En 1907, Apollinaire décide de vivre exclusivement de sa plume. Introduit depuis quelque temps dans les milieux artistiques d’avant-garde, il devient rapidement un habitué du Bateau-Lavoir et se lie d’amitié avec Vlaminck, Derain, Picasso, Braque et Matisse. Il fait surtout la rencontre de Marie Laurencin avec qui il forme le couple légendaire du Montmartre d’avant-guerre. Dès lors, son œuvre devient indissolublement liée à celle de l’avant-garde picturale dont il se fait, d’ailleurs, le défenseur au cours d’une conférence remarquée au Salon des indépendants en 1908. En 1909, l’Enchanteur pourrissant est publié en volume, illustré par Derain de gravures sur bois. Peuplée de personnages mythiques empruntés aux romans de la Table ronde (Merlin, Viviane, Morgain), cette œuvre de jeunesse, dont les surréalistes feront plus tard l’éloge, se veut une célébration des légendes de l’Occident (voir cycle arthurien). Toutefois, y sont sous-jacents des thèmes très personnels, comme le mystère de l’origine et le secret des pouvoirs de l’enchanteur-poète, à la fois menacé et inspiré par les forces vives de l’amour. En 1910, Apollinaire publie l’Hérésiarque et Cie (recueil de seize contes merveilleux), puis, en 1911, les courts poèmes du Bestiaire ou Cortège d’Orphée, illustrés par Raoul Dufy de gravures sur bois. Alors que prend fin sa liaison avec Marie Laurencin, il fait paraître un essai théorique consacré à l’art contemporain, les Peintres cubistes, méditations esthétiques (1913). Mal reçu, ce texte se veut moins une étude du cubisme naissant qu’une analyse comparée des nouvelles esthétiques littéraires et picturales susceptibles de nourrir sa propre poétique. Par la suite, Apollinaire continuera d’écrire sur l’art, ce qui l’amènera à soutenir le futurisme de Marinetti (l’Antitradition futuriste, 1913) et à défendre la peinture « métaphysique » de De Chirico.

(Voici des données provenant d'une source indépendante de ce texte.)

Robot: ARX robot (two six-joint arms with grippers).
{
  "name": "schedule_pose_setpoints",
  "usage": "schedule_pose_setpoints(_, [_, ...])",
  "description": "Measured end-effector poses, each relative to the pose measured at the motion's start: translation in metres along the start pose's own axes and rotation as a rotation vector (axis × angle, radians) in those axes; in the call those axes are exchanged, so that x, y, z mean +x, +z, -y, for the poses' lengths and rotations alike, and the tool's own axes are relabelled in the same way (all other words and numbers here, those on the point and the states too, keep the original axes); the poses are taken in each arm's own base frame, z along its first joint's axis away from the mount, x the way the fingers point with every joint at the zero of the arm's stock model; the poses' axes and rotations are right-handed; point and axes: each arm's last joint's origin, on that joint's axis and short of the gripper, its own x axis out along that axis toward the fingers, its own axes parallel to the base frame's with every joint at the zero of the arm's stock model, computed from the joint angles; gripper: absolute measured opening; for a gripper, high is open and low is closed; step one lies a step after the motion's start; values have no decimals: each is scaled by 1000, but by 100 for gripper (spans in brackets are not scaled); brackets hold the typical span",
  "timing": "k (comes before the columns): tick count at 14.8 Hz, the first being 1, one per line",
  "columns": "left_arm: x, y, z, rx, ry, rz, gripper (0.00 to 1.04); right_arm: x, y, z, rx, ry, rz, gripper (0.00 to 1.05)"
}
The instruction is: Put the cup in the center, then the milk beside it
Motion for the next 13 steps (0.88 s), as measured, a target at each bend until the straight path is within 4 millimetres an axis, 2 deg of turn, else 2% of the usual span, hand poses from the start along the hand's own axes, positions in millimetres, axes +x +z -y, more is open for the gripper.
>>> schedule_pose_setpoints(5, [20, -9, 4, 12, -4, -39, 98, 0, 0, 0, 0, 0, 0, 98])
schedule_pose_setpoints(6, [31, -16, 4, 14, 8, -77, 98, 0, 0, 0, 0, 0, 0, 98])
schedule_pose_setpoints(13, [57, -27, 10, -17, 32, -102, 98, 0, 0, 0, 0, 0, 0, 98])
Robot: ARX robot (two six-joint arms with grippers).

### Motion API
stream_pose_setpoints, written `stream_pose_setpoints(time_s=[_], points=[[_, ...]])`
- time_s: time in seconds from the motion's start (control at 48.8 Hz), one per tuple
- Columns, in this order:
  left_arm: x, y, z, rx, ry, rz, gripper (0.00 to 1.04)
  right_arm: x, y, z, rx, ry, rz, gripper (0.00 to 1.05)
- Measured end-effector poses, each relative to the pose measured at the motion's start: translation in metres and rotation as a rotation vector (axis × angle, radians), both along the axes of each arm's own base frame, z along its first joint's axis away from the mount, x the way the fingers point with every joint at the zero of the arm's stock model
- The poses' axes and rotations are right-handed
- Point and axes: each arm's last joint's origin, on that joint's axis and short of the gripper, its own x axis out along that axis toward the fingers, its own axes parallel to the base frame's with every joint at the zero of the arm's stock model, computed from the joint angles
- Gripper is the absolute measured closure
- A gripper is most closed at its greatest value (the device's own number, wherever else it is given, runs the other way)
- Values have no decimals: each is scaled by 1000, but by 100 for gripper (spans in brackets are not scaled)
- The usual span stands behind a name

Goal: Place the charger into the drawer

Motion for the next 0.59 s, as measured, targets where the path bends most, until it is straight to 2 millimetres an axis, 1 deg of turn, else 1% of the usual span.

Dès sa parution en 1913, Alcools devient le manifeste de la poésie moderne. Ce recueil de poèmes rédigés entre 1898 et 1912 capitalise plus de dix années d’expérience. Dominé par les fantômes d’Annie Playden (« la Chanson du mal-aimé ») et de Marie Laurencin (« Zone »), par les souvenirs, aussi, de son voyage en Allemagne (les neuf « Rhénanes »), composé à la manière d’une toile cubiste (juxtaposant des évocations et des sensations relevant de registres temporels et culturels différents), écrit en vers libres (où sont toutefois préservées la rime et l’assonance), sans aucune ponctuation (que le poète a supprimée lors des corrections d’épreuves), il renouvelle en profondeur la poésie française, conduite pour la première fois « aux frontières de l’illimité et de l’avenir ». Par la diversité de son inspiration, qui associe strophes bouffonnes et pathétiques, pages épiques exhumant de vieilles légendes rhénanes et chansons issues de la tradition populaire, portant l’empreinte de François Villon ou des romantiques, Alcools inaugure une perception nouvelle du monde et annonce par certains de ses accents le proche avènement du surréalisme.